(Source data)
○ ○ ○ ○ ○ ○ ○
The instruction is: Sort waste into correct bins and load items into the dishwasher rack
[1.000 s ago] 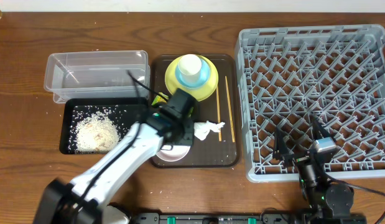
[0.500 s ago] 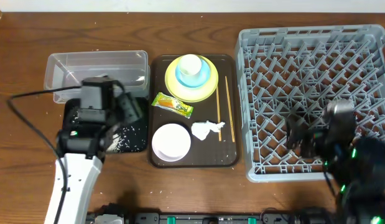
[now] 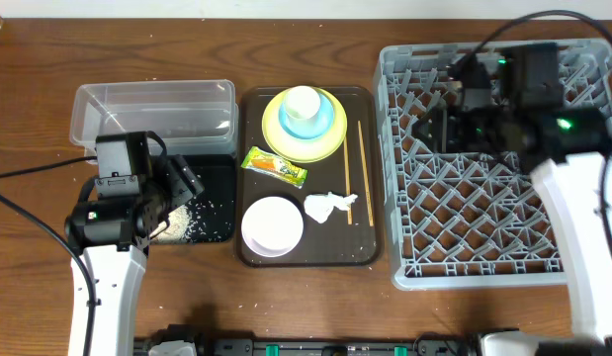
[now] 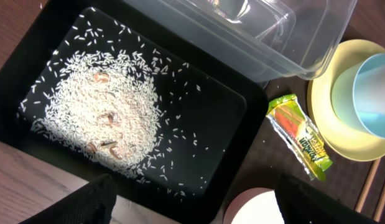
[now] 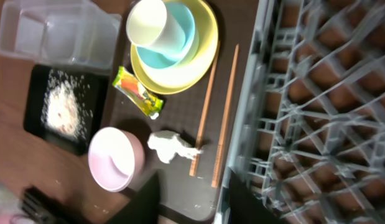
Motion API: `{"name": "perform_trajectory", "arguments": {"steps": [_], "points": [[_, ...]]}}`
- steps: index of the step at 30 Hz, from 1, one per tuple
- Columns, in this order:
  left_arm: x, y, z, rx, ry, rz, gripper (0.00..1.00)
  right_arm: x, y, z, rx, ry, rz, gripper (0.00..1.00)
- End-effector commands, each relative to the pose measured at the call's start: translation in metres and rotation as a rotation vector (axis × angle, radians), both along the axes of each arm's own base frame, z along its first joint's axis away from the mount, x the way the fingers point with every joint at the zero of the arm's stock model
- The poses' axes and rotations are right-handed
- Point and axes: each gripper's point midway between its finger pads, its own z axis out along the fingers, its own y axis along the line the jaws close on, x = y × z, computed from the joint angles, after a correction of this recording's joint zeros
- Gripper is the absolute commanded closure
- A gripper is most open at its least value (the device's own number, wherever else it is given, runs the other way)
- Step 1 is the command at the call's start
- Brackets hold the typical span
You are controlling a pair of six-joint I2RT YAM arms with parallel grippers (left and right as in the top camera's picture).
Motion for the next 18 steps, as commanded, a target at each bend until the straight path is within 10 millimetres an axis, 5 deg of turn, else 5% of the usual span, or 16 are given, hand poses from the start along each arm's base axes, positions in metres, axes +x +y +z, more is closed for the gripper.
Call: {"name": "perform_trajectory", "arguments": {"steps": [1, 6, 18], "points": [[0.001, 0.004, 0.005, 0.016, -0.012, 0.012, 0.14, 0.003, 0.026, -0.019, -0.02, 0.076, -0.017, 0.86], [0.001, 0.004, 0.005, 0.016, -0.012, 0.012, 0.12, 0.011, 0.043, -0.066, -0.224, 0.116, -0.067, 0.92], [0.001, 0.004, 0.005, 0.016, -0.012, 0.012, 0.09, 0.026, 0.076, -0.141, -0.47, 0.104, -0.133, 0.87]]}}
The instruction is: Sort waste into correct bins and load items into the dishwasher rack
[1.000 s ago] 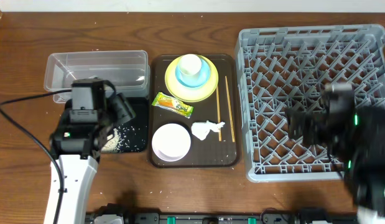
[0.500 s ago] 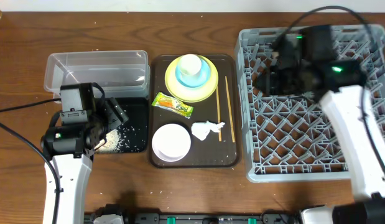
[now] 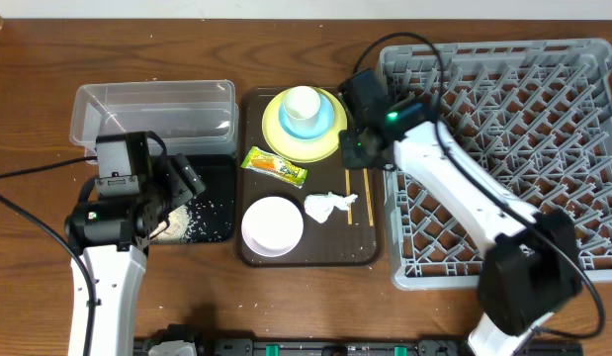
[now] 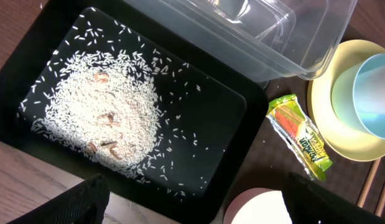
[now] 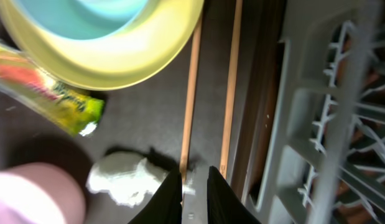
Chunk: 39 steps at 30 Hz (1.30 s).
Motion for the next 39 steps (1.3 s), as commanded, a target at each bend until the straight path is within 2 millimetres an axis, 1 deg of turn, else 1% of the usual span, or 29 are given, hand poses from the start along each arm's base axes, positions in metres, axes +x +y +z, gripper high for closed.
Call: {"name": "perform_trajectory", "arguments": {"steps": [1, 4, 9, 17, 21, 27, 31, 32, 33, 35, 39], "points": [[0.001, 0.004, 0.005, 0.016, -0.012, 0.012, 0.09, 0.014, -0.003, -0.015, -0.071, -0.032, -0.056, 0.86], [0.001, 0.004, 0.005, 0.016, -0.012, 0.012, 0.08, 0.018, 0.003, -0.036, -0.067, -0.008, -0.05, 0.86], [0.001, 0.004, 0.005, 0.016, -0.012, 0.012, 0.08, 0.022, 0.01, -0.061, -0.059, 0.02, -0.043, 0.85], [0.001, 0.004, 0.005, 0.016, -0.012, 0.012, 0.07, 0.025, 0.018, -0.079, -0.062, 0.022, -0.033, 0.82], [0.001, 0.004, 0.005, 0.016, -0.012, 0.012, 0.07, 0.025, 0.019, -0.091, -0.071, 0.036, -0.032, 0.73], [0.001, 0.004, 0.005, 0.016, -0.012, 0.012, 0.07, 0.024, 0.018, -0.105, -0.085, 0.057, -0.031, 0.73], [0.001, 0.004, 0.005, 0.016, -0.012, 0.012, 0.07, 0.024, 0.018, -0.107, -0.086, 0.06, -0.031, 0.78], [0.001, 0.004, 0.005, 0.016, -0.012, 0.012, 0.07, 0.024, 0.018, -0.107, -0.086, 0.06, -0.031, 0.81], [0.001, 0.004, 0.005, 0.016, -0.012, 0.012, 0.07, 0.024, 0.018, -0.107, -0.086, 0.06, -0.034, 0.88], [0.001, 0.004, 0.005, 0.016, -0.012, 0.012, 0.07, 0.023, 0.017, -0.107, -0.082, 0.063, -0.05, 0.99], [0.001, 0.004, 0.005, 0.016, -0.012, 0.012, 0.07, 0.026, 0.019, -0.098, -0.071, 0.05, -0.06, 0.99]]}}
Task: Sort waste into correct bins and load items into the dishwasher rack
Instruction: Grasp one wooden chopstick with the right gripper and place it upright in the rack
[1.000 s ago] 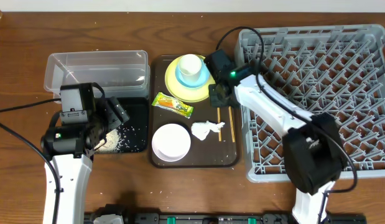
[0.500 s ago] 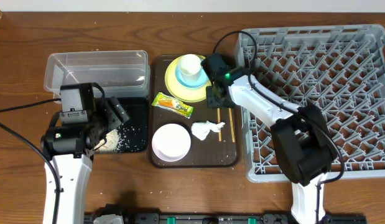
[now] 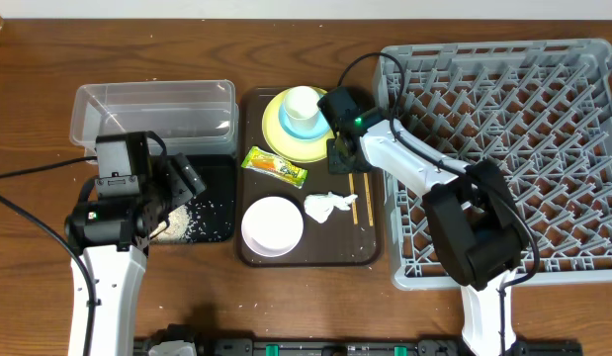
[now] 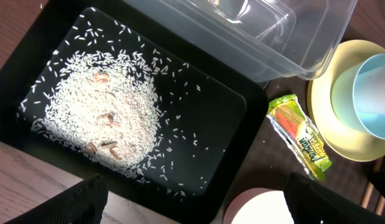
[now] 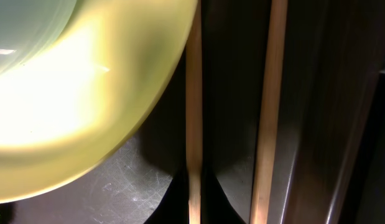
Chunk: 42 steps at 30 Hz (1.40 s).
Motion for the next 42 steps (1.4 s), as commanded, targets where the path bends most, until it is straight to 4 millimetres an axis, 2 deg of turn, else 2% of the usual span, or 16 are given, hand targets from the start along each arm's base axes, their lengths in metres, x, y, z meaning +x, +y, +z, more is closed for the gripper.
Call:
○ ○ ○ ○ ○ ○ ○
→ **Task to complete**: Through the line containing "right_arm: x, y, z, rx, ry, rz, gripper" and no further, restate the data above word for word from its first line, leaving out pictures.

→ **Expected answer**:
The instruction is: Sort waste into correct bins and load items into the dishwasher rack
[1.000 s ago] 
[0.500 s ago] 
[now] 
[now] 
[now] 
Motion API: `{"name": "perform_trajectory", "arguments": {"steps": [_], "points": [[_, ...]]}}`
- steps: index of the step at 30 Hz, from 1, one per tuple
- Columns, in this order:
  left_arm: x, y, z, rx, ry, rz, gripper (0.00..1.00)
  right_arm: x, y, z, rx, ry, rz, gripper (0.00..1.00)

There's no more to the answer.